*** SOURCE MATERIAL Section Begins ***

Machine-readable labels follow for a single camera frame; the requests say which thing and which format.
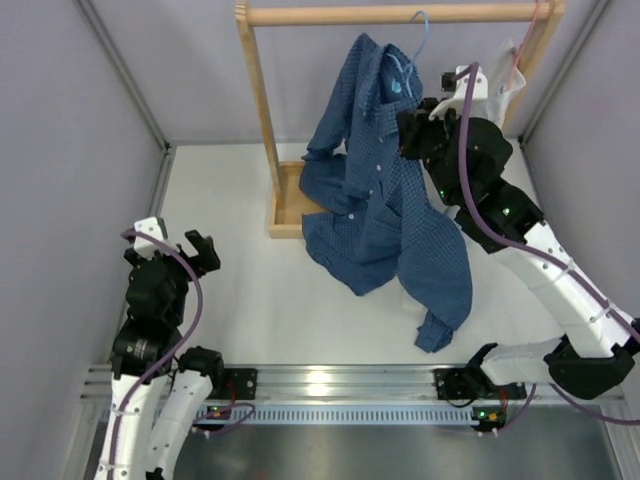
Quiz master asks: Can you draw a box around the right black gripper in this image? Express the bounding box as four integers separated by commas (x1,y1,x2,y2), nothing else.
396,100,465,209

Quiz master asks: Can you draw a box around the left aluminium frame post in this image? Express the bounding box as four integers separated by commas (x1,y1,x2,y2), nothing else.
73,0,171,189

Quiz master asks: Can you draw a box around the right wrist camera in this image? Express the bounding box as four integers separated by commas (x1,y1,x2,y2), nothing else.
429,64,488,120

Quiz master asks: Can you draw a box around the blue wire hanger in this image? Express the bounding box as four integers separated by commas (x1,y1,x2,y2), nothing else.
384,10,432,99

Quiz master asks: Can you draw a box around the white shirt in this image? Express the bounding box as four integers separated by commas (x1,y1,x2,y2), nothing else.
486,40,527,128

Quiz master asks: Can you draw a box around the aluminium frame post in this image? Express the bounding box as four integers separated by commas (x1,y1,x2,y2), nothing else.
73,0,171,189
518,0,613,150

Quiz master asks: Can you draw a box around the pink wire hanger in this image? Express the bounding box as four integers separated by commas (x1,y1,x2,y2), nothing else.
505,0,542,91

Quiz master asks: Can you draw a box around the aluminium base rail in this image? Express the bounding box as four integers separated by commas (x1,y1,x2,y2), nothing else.
82,363,624,401

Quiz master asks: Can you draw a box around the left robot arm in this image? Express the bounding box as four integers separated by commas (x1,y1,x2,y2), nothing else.
95,217,226,479

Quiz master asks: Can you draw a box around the grey slotted cable duct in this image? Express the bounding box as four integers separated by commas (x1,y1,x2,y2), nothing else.
194,405,482,426

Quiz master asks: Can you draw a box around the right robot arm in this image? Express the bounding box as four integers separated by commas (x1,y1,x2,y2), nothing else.
396,98,639,400

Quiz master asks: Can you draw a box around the blue checked shirt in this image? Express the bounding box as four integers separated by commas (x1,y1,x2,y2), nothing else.
299,33,473,353

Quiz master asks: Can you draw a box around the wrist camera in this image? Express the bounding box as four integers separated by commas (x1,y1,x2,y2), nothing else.
133,216,179,259
429,64,488,120

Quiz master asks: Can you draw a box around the wooden clothes rack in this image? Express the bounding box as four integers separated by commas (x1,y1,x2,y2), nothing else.
235,1,566,239

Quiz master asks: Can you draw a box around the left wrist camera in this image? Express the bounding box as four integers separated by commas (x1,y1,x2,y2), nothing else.
133,216,179,259

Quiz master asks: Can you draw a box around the right aluminium frame post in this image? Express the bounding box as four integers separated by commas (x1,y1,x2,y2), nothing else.
518,0,613,150

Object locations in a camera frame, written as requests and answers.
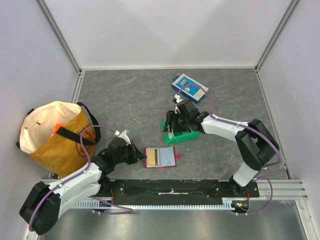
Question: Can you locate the blue white product box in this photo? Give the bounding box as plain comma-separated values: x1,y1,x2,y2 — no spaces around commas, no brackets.
171,73,209,104

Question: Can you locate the green plastic bin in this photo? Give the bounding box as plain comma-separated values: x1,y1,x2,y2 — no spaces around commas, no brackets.
163,131,200,145

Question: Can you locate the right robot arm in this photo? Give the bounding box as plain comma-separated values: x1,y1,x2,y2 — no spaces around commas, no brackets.
163,99,282,197

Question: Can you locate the white credit card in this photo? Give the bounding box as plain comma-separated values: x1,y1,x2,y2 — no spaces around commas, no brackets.
168,132,175,139

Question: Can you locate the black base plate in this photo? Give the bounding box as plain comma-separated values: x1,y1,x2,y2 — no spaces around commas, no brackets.
96,179,260,199

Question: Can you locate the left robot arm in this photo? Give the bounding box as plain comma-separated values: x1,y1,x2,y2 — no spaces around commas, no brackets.
19,137,146,235

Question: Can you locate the red card holder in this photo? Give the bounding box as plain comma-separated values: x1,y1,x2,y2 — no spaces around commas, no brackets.
144,147,182,169

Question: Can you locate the orange item in bag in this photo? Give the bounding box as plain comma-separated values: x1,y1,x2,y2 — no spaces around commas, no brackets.
51,123,64,137

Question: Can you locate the brown paper tote bag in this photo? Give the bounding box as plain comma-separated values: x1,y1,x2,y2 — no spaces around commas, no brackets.
17,100,101,178

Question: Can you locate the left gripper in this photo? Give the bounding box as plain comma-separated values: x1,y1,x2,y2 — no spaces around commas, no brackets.
114,140,146,165

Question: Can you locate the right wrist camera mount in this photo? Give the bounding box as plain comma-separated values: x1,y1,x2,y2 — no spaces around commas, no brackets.
172,94,182,114

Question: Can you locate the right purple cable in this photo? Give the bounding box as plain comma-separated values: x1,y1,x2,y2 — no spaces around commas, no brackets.
174,83,281,216

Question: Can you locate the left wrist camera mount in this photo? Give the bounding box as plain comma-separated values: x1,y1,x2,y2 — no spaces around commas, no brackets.
114,129,131,145

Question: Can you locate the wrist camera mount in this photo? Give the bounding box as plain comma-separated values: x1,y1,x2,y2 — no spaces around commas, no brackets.
172,94,182,114
114,129,131,145

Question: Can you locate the grey slotted cable duct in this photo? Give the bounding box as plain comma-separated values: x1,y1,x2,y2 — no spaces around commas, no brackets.
71,198,235,210

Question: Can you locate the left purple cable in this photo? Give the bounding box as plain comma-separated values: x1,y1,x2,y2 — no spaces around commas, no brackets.
27,124,135,233

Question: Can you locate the purple cable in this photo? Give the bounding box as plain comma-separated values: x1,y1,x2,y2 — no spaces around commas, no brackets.
174,83,281,216
27,124,135,233

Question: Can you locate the gold credit card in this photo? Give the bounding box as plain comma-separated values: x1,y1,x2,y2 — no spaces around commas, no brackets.
146,148,159,167

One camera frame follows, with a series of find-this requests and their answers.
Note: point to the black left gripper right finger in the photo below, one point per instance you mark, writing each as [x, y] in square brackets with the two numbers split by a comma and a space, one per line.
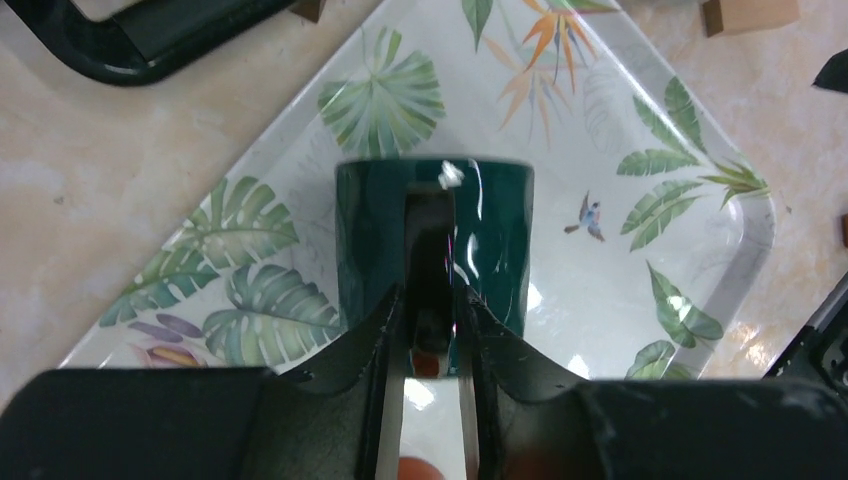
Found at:
[527, 417]

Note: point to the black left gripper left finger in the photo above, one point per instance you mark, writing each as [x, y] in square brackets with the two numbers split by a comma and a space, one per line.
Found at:
[232, 424]

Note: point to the small orange cup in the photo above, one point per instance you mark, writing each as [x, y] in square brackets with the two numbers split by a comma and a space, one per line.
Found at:
[411, 468]

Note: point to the dark teal mug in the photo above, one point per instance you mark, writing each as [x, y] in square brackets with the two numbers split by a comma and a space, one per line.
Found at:
[432, 226]

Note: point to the floral white serving tray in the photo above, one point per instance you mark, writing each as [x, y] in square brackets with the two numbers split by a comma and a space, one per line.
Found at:
[541, 153]

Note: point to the dark green carrying case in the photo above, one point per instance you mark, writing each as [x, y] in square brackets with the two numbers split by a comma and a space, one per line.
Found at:
[144, 42]

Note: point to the wooden block right rear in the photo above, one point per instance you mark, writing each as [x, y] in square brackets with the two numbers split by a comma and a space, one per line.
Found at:
[731, 17]

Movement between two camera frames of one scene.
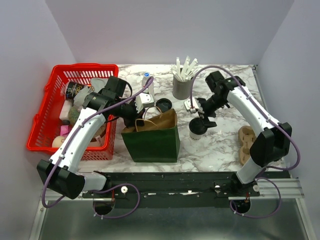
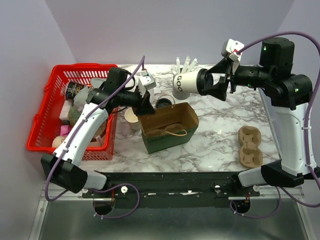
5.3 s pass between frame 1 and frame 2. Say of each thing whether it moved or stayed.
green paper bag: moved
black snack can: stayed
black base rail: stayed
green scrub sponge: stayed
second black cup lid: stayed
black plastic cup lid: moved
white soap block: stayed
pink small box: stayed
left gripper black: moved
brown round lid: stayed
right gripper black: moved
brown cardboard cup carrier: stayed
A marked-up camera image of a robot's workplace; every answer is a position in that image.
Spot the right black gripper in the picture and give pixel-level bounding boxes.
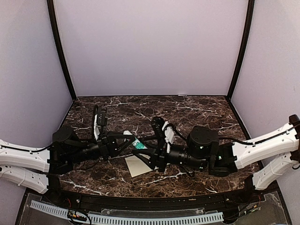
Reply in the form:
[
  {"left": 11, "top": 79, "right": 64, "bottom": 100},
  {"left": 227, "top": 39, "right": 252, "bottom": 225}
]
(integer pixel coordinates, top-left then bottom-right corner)
[{"left": 131, "top": 134, "right": 207, "bottom": 173}]

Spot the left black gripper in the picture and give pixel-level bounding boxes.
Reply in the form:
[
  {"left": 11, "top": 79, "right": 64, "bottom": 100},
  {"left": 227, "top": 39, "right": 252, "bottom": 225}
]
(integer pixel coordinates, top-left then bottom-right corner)
[{"left": 69, "top": 131, "right": 135, "bottom": 164}]

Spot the green white glue stick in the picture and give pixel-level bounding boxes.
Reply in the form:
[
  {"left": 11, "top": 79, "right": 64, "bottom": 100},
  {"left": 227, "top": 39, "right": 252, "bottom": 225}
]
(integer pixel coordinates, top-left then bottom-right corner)
[{"left": 123, "top": 130, "right": 147, "bottom": 150}]

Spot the cream envelope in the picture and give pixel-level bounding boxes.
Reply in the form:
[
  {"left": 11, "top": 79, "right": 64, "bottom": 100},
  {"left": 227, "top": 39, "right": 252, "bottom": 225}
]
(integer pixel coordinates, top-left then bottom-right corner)
[{"left": 125, "top": 156, "right": 152, "bottom": 177}]

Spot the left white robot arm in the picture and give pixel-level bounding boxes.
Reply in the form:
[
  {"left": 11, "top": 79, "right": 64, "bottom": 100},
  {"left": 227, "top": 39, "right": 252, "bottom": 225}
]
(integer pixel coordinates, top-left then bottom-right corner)
[{"left": 0, "top": 126, "right": 135, "bottom": 204}]

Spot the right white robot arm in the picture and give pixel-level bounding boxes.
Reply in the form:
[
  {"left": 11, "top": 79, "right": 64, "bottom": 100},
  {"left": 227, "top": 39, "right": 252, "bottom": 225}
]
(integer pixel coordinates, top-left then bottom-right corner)
[{"left": 133, "top": 114, "right": 300, "bottom": 203}]

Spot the white slotted cable duct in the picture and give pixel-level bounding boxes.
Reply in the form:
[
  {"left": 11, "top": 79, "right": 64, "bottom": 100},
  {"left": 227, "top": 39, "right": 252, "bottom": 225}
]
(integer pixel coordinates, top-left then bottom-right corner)
[{"left": 30, "top": 200, "right": 224, "bottom": 225}]

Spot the black front rail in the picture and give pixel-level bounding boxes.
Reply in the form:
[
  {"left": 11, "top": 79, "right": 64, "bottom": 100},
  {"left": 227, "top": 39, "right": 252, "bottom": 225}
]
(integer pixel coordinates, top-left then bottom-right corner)
[{"left": 43, "top": 189, "right": 264, "bottom": 211}]

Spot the left black frame post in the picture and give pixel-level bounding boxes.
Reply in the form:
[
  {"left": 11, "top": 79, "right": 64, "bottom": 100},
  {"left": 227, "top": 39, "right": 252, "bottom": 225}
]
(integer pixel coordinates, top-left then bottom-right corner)
[{"left": 46, "top": 0, "right": 77, "bottom": 101}]

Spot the black frame post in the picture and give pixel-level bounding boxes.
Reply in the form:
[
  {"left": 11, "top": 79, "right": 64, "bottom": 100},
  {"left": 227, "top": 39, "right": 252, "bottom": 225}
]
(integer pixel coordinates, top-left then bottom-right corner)
[
  {"left": 226, "top": 0, "right": 255, "bottom": 101},
  {"left": 46, "top": 0, "right": 77, "bottom": 101}
]

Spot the right black frame post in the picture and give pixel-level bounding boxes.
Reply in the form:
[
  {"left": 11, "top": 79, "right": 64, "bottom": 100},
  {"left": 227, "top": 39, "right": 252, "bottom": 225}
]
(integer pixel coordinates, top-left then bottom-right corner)
[{"left": 226, "top": 0, "right": 255, "bottom": 101}]

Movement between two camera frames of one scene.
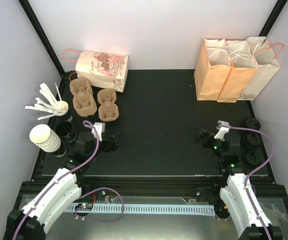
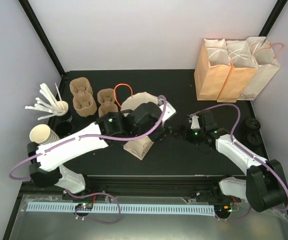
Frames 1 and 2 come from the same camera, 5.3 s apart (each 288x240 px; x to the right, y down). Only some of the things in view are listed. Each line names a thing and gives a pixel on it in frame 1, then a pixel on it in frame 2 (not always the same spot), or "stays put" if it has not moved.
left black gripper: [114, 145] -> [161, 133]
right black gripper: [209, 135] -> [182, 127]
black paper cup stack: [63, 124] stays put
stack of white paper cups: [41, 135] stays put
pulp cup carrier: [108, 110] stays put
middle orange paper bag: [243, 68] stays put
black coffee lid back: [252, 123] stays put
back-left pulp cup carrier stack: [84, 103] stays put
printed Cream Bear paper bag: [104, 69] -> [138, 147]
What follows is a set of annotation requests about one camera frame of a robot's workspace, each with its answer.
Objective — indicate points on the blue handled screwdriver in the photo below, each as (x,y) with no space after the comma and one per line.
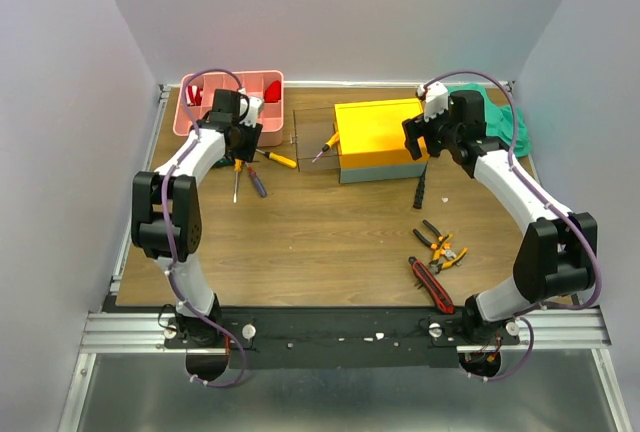
(256,181)

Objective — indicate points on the black ribbed tool handle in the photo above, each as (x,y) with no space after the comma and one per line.
(420,190)

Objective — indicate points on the black orange pliers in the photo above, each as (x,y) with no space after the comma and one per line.
(437,241)

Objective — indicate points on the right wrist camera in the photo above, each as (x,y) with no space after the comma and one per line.
(434,98)

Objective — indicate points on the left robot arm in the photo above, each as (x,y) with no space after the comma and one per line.
(166,219)

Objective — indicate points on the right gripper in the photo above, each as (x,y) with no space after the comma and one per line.
(415,133)

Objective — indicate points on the small yellow screwdriver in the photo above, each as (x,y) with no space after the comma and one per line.
(331,142)

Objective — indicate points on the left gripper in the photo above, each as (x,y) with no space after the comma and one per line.
(246,153)

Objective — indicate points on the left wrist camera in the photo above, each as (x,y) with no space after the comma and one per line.
(250,110)

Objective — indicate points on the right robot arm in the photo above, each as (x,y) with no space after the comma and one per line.
(558,250)

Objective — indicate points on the aluminium rail frame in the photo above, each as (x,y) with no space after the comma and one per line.
(316,243)

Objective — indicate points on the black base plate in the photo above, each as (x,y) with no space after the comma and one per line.
(356,337)

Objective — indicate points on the red object back compartment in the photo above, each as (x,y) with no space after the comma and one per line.
(273,92)

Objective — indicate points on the green cloth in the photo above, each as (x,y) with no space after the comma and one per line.
(499,119)

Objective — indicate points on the yellow and grey drawer box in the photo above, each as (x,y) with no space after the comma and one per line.
(371,144)

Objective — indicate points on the red black utility knife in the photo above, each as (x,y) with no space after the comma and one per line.
(426,277)

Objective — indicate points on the yellow screwdriver on table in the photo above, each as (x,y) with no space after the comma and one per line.
(279,159)

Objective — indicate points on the clear acrylic drawer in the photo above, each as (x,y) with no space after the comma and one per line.
(313,127)

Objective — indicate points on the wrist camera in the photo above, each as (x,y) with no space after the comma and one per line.
(250,110)
(434,98)

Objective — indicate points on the red white striped item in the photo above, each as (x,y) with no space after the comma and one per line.
(194,95)

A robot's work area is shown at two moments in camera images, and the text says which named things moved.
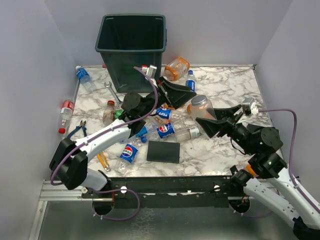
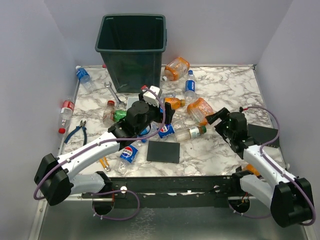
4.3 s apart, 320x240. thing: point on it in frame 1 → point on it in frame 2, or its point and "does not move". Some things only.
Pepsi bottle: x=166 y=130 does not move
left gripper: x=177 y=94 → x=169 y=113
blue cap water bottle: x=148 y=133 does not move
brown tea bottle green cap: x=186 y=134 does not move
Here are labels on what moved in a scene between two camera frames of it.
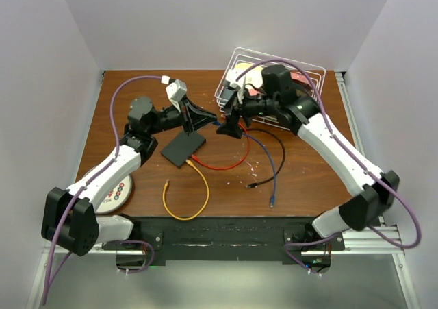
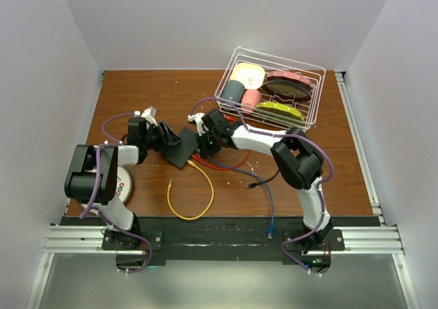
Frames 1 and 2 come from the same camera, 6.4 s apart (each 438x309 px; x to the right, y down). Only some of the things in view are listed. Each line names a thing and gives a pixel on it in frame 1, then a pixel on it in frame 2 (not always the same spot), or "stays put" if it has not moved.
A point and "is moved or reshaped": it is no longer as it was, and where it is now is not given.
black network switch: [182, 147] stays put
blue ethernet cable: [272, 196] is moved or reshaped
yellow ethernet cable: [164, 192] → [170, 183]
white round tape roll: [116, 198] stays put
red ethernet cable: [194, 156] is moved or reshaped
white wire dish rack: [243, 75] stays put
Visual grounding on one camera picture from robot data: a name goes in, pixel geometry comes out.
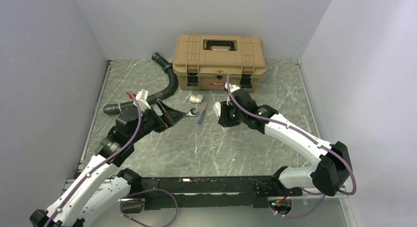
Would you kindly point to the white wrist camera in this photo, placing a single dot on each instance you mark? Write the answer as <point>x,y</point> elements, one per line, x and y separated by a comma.
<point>231,87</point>
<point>143,98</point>

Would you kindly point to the white pipe elbow fitting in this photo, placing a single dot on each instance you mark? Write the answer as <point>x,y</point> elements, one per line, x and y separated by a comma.
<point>196,99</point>

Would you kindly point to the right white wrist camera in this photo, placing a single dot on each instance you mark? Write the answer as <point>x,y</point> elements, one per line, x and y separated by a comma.
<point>231,87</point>

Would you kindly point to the blue red screwdriver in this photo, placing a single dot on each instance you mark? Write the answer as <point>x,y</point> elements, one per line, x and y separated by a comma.
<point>202,116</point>

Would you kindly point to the tan plastic toolbox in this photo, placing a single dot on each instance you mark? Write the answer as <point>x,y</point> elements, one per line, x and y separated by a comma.
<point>203,62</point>

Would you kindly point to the silver combination wrench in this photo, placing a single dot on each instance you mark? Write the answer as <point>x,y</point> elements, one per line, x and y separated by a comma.
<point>191,113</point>

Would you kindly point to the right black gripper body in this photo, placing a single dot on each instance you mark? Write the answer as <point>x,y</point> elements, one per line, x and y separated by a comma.
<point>231,117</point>

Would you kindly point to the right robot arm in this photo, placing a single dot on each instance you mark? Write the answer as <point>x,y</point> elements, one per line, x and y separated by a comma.
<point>330,162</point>

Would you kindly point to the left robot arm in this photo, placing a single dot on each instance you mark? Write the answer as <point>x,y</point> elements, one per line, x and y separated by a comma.
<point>81,203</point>

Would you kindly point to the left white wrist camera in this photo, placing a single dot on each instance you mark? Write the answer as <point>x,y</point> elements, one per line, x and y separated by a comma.
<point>143,98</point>

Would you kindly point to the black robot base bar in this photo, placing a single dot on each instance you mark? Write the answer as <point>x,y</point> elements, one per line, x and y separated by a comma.
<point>216,191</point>

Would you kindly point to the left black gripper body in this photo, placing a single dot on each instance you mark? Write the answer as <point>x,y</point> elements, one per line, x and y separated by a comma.
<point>150,122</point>

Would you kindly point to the white AC remote control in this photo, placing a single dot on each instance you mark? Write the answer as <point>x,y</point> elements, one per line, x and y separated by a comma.
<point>217,110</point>

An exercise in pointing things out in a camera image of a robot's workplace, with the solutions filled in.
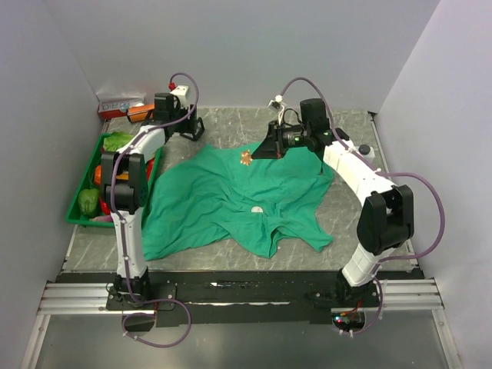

*** SOURCE MATERIAL Section Ends ***

| WHAT THIS TASK INVOLVES |
If a line of the records includes the string "pulp", copy it out.

| SOLUTION TO THE PROBLEM |
pulp cup carrier: [108, 110] stays put
back-left pulp cup carrier stack: [84, 103] stays put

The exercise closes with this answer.